* Work task
Once the line containing "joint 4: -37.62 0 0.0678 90" is found, please set it down along with each following line, exactly, to the end of the material.

* Data segment
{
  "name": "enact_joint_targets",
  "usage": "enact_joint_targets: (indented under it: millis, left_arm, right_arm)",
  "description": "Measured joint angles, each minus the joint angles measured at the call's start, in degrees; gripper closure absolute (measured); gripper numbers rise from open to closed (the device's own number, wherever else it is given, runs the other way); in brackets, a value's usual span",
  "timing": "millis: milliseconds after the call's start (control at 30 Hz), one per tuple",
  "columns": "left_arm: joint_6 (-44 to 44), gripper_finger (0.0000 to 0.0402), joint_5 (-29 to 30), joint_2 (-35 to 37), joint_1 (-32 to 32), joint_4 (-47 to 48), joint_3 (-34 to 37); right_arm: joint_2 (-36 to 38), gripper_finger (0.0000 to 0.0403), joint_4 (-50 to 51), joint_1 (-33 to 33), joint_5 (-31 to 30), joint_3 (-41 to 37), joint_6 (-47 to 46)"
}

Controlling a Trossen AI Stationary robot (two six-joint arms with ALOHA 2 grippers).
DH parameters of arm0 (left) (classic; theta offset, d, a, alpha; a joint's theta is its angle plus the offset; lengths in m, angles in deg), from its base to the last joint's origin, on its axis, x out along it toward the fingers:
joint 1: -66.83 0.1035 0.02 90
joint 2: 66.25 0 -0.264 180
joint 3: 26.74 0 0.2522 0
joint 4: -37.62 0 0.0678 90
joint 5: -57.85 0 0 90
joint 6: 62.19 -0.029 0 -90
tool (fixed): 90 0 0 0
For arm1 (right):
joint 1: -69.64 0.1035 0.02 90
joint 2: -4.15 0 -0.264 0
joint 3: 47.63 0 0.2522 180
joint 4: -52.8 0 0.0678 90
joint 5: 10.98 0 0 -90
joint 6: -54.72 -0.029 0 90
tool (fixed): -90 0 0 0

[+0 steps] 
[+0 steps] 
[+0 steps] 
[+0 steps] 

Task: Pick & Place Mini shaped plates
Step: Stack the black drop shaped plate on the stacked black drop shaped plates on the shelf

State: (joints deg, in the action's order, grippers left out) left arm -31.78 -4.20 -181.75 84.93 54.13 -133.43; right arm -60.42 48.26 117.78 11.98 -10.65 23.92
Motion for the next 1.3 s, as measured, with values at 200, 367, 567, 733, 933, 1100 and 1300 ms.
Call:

* Task solution
joint 4: -37.62 0 0.0678 90
joint 5: -57.85 0 0 90
joint 6: 62.19 -0.029 0 -90
tool (fixed): 90 0 0 0
For arm1 (right):
joint 1: -69.64 0.1035 0.02 90
joint 2: -4.15 0 -0.264 0
joint 3: 47.63 0 0.2522 180
joint 4: -52.8 0 0.0678 90
joint 5: 10.98 0 0 -90
joint 6: -54.72 -0.029 0 90
tool (fixed): -90 0 0 0

[+0 steps] 
[+0 steps] 
[+0 steps] 
[+0 steps] 

Task: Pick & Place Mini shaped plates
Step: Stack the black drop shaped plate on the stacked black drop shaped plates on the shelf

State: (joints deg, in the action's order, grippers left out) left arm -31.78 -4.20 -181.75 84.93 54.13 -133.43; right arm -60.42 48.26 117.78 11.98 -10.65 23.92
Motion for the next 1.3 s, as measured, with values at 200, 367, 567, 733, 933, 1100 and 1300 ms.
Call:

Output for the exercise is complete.